Google, which would gain the most benefit from AMP, deserves criticism for
potential abuse of their power. Online media, which serve pages with poor
performance, deserve criticism for its reluctance to improve their poor UX.
AMP, however, hardly deserves criticism, through a perspective of user
experience and news distribution.

AMP may look intimidating to the open web philosophy, be tepid approach from a
technological point of view. But we need more experiment as it stands:
everyone can become a media with the Web, old media is still playing a
valuable role in society, online media lack prospects for the future to be
profitable enough to invest in journalism. Fighting for the open web is good,
but fighting for it without caring about anyone but technological principle is
no good.

------
MichaelBurge
> Except that, hilariously, to create an AMP page you have to load a, wait for
> it, yes a JavaScript file from Google.

What does the Javascript file do? Is there an open-source equivalent? If it
transmits data to Google, could you instead collect the data server-side and
send anonymized data with a cron job once-a-day to Google's endpoint to reduce
the slowdown and privacy issues?

It looks like AMP bans all Javascript except for the one Google-provided
Javascript file, which provides common UI components:

[https://www.ampproject.org/docs/reference/spec](https://www.ampproject.org/docs/reference/spec)

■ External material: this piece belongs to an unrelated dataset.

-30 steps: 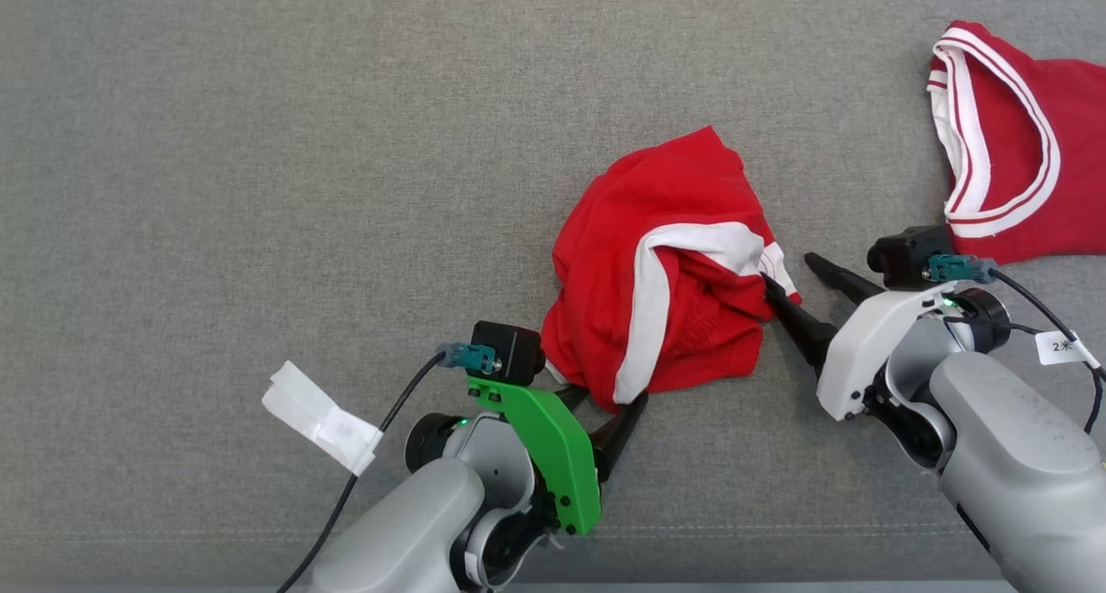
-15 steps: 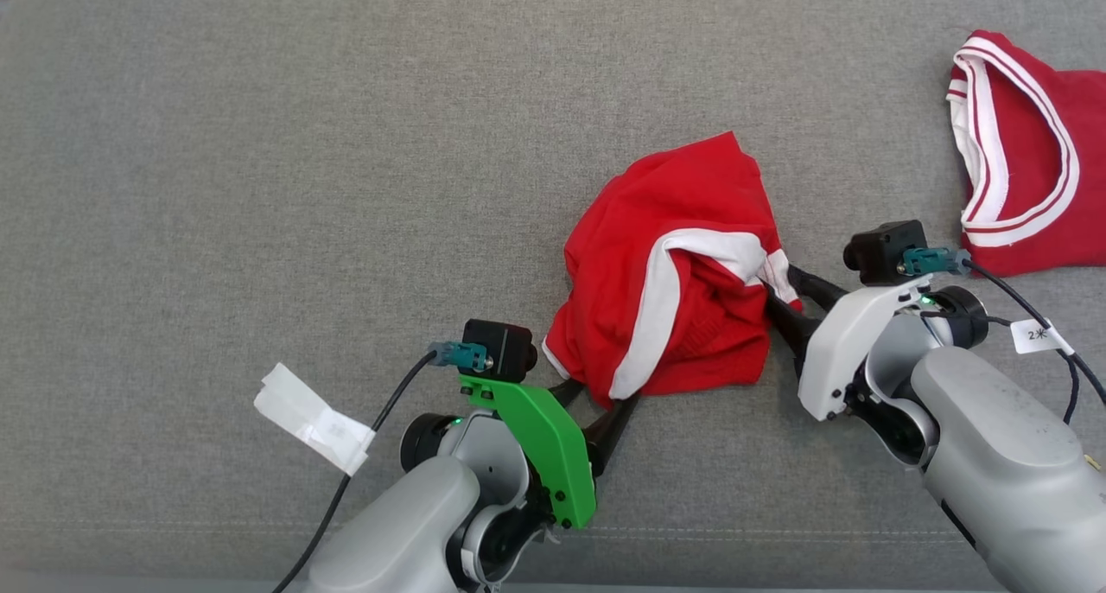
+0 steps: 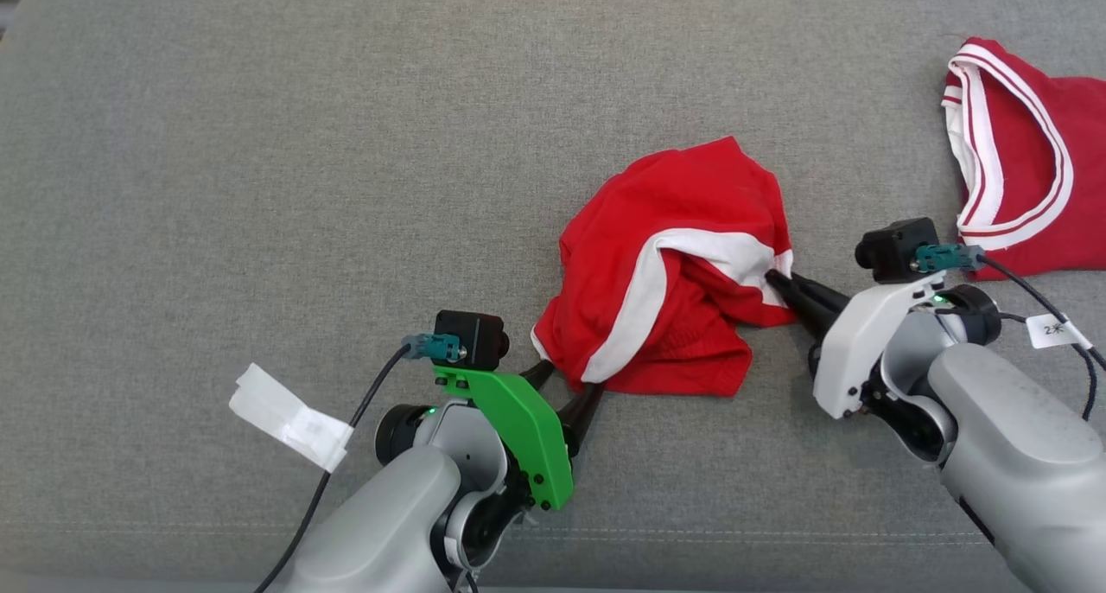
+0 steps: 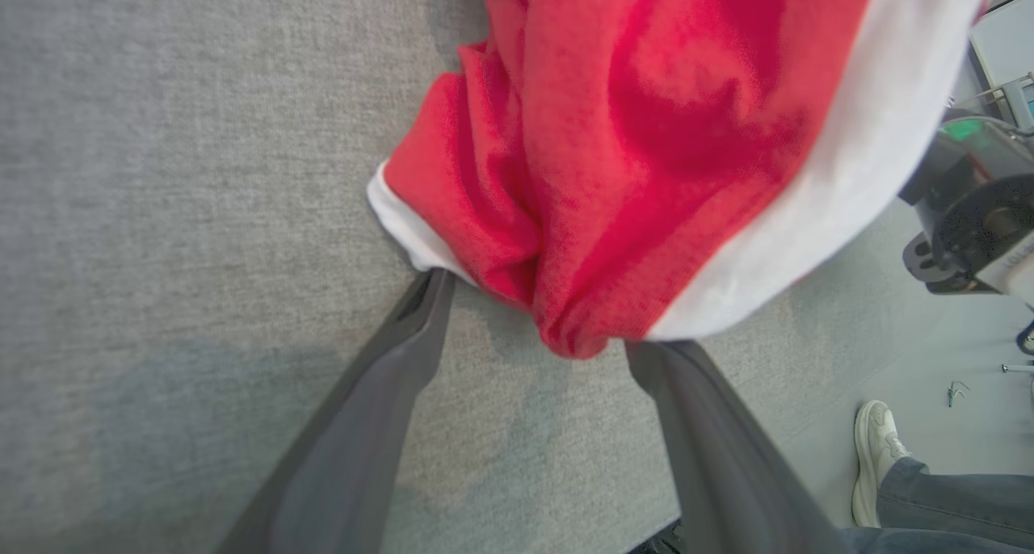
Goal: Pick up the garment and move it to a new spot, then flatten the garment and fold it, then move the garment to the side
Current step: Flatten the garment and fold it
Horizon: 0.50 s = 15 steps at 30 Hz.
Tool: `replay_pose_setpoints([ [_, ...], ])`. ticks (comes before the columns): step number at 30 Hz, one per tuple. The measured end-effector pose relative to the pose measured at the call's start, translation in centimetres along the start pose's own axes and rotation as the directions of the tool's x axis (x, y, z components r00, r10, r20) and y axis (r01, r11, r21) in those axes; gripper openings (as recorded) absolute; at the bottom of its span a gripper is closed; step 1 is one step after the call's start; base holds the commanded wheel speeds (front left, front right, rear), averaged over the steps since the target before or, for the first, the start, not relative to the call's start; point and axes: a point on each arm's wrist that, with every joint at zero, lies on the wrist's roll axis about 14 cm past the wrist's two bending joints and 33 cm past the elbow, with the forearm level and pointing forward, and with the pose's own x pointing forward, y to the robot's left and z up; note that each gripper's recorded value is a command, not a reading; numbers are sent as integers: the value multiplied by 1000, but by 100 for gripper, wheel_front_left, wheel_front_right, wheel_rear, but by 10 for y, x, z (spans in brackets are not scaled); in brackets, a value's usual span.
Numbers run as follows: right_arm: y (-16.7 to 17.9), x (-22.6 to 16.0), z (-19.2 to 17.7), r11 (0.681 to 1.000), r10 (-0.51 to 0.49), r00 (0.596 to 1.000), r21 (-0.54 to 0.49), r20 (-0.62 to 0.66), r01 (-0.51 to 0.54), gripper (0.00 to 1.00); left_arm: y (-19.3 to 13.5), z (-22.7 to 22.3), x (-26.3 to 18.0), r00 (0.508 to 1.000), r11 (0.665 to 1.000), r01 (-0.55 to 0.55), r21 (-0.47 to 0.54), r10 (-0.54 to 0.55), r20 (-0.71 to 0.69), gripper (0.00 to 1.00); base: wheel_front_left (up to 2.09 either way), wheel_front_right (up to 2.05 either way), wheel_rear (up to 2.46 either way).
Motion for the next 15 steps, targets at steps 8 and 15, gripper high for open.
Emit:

"While it does allow styling the document using custom CSS, it does not allow
author written JavaScript beyond what is provided through the custom elements
to reach its performance goals."

Unless Google's library includes everything, even a simple 'Delete' button
requires Javascript if you want to use the right HTTP verb. I'd worry about
using anything that leads me into a corner like that.

------
thro1111111
Jokes on google, AMP sites always crash on my old iphone 4s (the one I use for
mindless browsing), so I just avoid AMP content

------
fghafoor
As a web developer I have AMP but as a user I love it! Websites have been so
bloated that something like this was badly needed.

People loading just 100-200 kbs of fonts to serve 10kb of original content.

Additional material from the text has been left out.